Oklahoma also battled the fast-spreading fires. According to Roger Mills County Emergency Management in Oklahoma, the Smokehouse Creek fire had crossed the state line and moved into the county, leading to evacuations of Durham and Crawford. With dozens of wildfires in the state by even Monday night, Oklahoma already has had evacuations in several counties, temporary shelters set up, and emergency declarations.

Oklahoma Department of Agriculture, Food & Forestry Secretary Blayne Arthur told DTN Tuesday night, "We have had fires across the state ... buildings and cattle lost. Won't have totals on losses until fires are more contained."

On social media Tuesday there were reports of ranches affected by the fires and videos of the desperate attempts to move livestock to safety.

The Texas & Southwestern Cattle Raisers Association is urging people to donate money to help aid victims on ranchers who are being affected by the wildfires.

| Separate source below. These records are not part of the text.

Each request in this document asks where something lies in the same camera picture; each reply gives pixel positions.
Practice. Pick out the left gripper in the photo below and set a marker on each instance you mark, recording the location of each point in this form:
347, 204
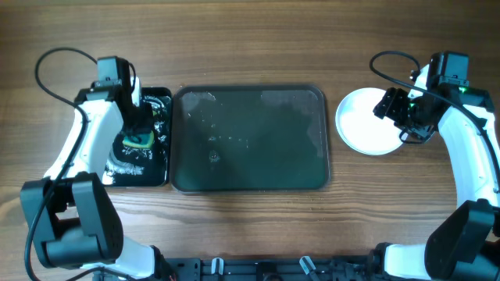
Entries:
144, 122

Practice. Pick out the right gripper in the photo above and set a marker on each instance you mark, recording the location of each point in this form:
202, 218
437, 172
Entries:
387, 106

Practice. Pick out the green yellow sponge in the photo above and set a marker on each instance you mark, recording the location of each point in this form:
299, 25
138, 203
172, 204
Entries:
139, 141

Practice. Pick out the white plate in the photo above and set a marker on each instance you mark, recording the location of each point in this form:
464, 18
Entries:
360, 129

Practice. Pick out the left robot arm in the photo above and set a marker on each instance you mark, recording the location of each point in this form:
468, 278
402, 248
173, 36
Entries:
72, 222

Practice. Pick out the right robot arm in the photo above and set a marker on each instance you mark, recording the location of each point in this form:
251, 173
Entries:
459, 248

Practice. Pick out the small black sponge tray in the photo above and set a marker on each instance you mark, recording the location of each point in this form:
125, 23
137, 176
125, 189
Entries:
132, 167

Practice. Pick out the large dark serving tray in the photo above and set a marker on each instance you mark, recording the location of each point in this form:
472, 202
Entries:
249, 138

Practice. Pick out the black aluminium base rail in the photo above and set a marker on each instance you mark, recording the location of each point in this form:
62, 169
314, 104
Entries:
348, 268

Nebraska also saw how quickly a wildfire could spread. According to state officials, on Monday morning near North Platte a mower sparked a fire less than 10 miles from the city, damaging homes and other buildings.

Within 24 hours, the Betty's Way fire raced through 71,000 acres of land in Lincoln and Custer counties, with 15 volunteer fire departments in the area trying to keep the fire from spreading. By late Tuesday, it was about 70% contained.

According to Associated Press, "by late Monday, Gov. Jim Pillen declared a state disaster, which provided additional help from the state Forest Service, Fire Marshal, emergency management agency and other cooperating agencies."


DTN Ag Meteorologist John Baranick on Monday had written in his blog about the wild swings in temperatures and conditions in the High Plains this week that would increase the potential for wildfires. "While not extreme like in some spring storms, wind gusts over 35 mph will be common in a lot of areas and over 55 mph in the High Plains, down-sloping off the Rocky Mountains. With some drier conditions out there, the winds could elevate the risk of wildfires," he said.